### Exercise goal
Beginning with the line containing "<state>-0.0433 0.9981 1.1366" and ending with the last line of the records, set down every line exactly.

Data extracts Block Start

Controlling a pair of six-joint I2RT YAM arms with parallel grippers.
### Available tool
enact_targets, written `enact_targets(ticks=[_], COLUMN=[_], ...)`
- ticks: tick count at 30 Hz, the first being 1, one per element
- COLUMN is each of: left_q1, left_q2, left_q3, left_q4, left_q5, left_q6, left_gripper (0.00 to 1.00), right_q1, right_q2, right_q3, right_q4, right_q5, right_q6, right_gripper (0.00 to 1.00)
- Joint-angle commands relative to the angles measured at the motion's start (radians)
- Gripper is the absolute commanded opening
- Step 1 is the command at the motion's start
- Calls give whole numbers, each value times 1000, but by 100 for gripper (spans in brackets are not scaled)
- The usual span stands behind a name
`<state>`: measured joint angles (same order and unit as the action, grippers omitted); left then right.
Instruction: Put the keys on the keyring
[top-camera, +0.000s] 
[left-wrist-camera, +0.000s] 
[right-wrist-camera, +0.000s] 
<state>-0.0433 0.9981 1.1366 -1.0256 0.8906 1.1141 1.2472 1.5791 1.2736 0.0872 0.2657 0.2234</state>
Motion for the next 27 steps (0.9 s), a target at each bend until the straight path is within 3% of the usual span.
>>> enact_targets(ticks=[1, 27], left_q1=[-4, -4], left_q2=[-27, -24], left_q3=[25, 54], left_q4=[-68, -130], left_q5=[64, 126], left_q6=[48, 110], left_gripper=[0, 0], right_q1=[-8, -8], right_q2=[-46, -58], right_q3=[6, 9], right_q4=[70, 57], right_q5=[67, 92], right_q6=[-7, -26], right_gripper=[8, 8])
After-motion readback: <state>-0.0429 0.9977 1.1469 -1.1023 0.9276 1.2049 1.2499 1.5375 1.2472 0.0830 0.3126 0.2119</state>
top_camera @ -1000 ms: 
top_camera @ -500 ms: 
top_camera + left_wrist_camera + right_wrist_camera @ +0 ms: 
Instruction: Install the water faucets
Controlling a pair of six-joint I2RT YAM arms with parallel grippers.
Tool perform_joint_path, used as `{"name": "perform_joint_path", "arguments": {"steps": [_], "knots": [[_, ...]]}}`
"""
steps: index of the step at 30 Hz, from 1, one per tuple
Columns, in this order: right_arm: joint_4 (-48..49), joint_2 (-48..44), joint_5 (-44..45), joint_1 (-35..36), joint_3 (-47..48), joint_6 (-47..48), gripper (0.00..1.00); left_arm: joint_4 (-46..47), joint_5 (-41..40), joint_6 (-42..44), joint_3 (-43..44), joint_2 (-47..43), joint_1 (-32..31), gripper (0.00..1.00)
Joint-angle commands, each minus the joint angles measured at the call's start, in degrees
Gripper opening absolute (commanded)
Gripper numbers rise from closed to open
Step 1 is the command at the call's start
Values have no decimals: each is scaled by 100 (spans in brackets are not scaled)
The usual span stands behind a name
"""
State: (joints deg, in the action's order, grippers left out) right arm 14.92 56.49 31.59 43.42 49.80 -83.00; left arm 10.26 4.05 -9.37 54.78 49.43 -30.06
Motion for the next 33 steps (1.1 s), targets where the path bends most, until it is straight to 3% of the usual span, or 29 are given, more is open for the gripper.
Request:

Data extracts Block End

### Answer to the problem
<state>-0.0433 0.9981 1.1366 -1.0256 0.8906 1.1141 1.2472 1.5791 1.2736 0.0872 0.2657 0.2234</state>
Motion for the next 27 steps (0.9 s), a target at each bend until the straight path is within 3% of the usual span.
>>> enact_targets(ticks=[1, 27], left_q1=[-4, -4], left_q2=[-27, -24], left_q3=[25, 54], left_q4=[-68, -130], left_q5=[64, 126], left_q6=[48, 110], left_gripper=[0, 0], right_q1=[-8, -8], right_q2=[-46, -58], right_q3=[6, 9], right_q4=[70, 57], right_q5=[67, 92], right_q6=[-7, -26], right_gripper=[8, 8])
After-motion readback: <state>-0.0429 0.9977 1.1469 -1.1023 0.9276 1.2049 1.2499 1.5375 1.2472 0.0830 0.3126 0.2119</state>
top_camera @ -1000 ms: 
top_camera @ -500 ms: 
top_camera + left_wrist_camera + right_wrist_camera @ +0 ms: 
Instruction: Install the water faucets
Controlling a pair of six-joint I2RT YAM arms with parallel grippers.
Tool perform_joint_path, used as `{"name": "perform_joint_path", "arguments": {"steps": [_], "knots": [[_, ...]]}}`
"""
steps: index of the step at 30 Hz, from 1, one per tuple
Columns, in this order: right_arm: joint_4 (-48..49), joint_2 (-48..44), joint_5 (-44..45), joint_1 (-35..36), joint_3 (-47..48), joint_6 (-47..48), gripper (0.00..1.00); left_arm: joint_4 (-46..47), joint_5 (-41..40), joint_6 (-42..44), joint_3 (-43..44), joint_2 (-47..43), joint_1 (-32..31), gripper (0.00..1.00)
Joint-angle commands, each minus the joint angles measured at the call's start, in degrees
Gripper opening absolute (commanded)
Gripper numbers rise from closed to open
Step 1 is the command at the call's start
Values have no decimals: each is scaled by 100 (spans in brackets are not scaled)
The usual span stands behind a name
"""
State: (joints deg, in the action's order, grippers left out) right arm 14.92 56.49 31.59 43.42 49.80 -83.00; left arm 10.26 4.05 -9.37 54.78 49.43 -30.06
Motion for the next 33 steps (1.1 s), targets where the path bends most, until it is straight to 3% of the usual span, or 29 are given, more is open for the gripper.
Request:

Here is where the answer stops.